When the 14th amendment was ratified its authors and proponents had no idea that it would ever be construed to bring the provisions of the 1st amendment into operation against State governments.

On the contrary, in 1876, 8 years after the 14th amendment had been adopted, a new constitutional amendment was proposed in Congress which read, in part, as follows: "No State shall make any law respecting an establishment of religion or prohibiting the free exercise thereof." This proposed amendment was voted upon in the U.S. Senate on August 14, 1876, and the proposal failed because it did not receive the necessary two-thirds majority.

If the 14th amendment embraced the 1st amendment when it was adopted in 1868, as Justice Black says it did, why did Congress feel it necessary in 1876 to attempt to adopt another amendment specifically restricting the States in the terms that had been used to restrict Congress in the 1st amendment?

Since this specific prohibition against State-established religions was expressly rejected by Congress in 1876, by what authority does Justice Black now assume to add such a prohibition to the Constitution in 1962? Justice Black does not cite any authority for this revolutionary transformation of the English language and of American history except his own judicial opinions.

The "wall of separation between church and state," to which Jefferson referred in a private letter written in 1802, has become an obsession with Justice Black, but he conveniently ignores what Jefferson said publicly 3 years later in his second inaugural address, namely : “In matters of religion I have considered that its free exercise is placed by the Constitution independent of the powers of the General (Federal) Government.

Jefferson realized that large areas of American life were expressly made independent of the powers of the Federal Government by the language of the 10th amendment and that religion was merely one of these areas deliberately reserved for the exclusive operation of States rights.

Justice Black and most of the Justices associated with him on the Supreme Bench during the past 25 years, have been so preoccupied with the 1st amendment, the 5th amendment, and the 14th amendment—that they have never been able to consider the equally valid import of the 9th and 10th amendments which protect the immunities of the States and of the people in the States against the intrusion of unlawful Federal action.

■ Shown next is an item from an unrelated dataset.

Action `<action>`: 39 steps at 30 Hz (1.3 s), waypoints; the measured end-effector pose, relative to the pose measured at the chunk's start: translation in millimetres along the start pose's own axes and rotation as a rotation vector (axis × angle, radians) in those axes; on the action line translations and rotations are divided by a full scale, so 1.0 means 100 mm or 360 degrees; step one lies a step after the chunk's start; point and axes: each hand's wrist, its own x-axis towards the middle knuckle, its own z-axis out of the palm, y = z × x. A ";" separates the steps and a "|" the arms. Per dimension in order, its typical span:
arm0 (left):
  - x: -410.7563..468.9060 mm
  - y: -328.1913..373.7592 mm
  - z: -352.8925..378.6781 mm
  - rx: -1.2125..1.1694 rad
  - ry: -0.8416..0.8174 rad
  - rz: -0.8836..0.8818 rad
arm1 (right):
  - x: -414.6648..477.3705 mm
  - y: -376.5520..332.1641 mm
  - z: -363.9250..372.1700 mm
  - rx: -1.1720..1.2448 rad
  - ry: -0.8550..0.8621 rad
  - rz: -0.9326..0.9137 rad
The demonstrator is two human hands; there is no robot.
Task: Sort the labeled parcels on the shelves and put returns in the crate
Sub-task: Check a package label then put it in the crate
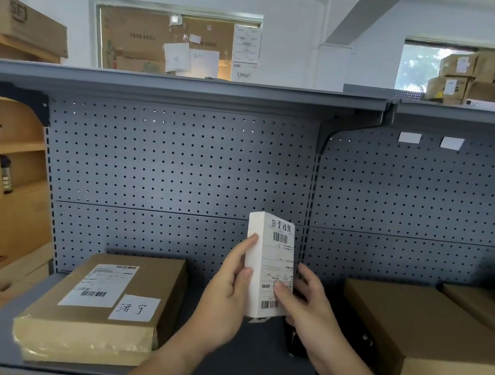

Pursuant to the rulings of Justice Black and his associates, Federal judges are now taking over the constitutional duties of State legislatures in the field of reapportionment of representatives (Baker v. Carr, 82 S.C.).

The constitution of Maryland provides that Maryland officeholders shall declare their belief in the existence of God, but that constitutional provision was swept aside last year by Justice Black's Supreme Court opinion that the 1st and the 14th amendments will no longer permit the State to protect itself in this respect (Torcaso v. Watkins, 81 S.C.).

It so happens that the constitution of the State of Maryland like that of New York begins with an expression of thanks for God's blessings, followed by an invocation of His continued protection; but all this will soon be changed by the Supreme Court under Justice Black's infiuence, and Justice Douglas, in his separate concurring opinion in the New York school case, confidently predicts that the change is coming.

If this Court has its way, God must get out of government-State and Federal. As a byproduct of this Court-made law, the States will have to disappear as selfgoverning units of our constitutionally established Federal system and become mere administrative agencies of the tightly centralized, absolute authority in Washington.

A constitutional amendment is now being considered to remedy the situation created by the Court's decision in the New York school case, but constitutional amendments cannot be proposed and ratified fast enough to protect the Constitution from the kind of a Supreme Court that we have now.

Its decisions have destroyed more established legal precedents in the last 20 years than were accomplished in the previous 133 years of Supreme Court history. What this Court will do next is anybody's guess.

The appellate jurisdiction of the Supreme Court is determined by Congress. Article III, section 2, of the Constitution of the United States empowers Congress to regulate and limit the questions of law and fact that may be appealed to the Supreme Court from State and inferior Federal courts. Using this author

ity, Congress should withdraw all appellate jurisdiction from this Supreme Court now and thus leave final determination of constitutional questions with State courts and Federal circuit courts of appeal.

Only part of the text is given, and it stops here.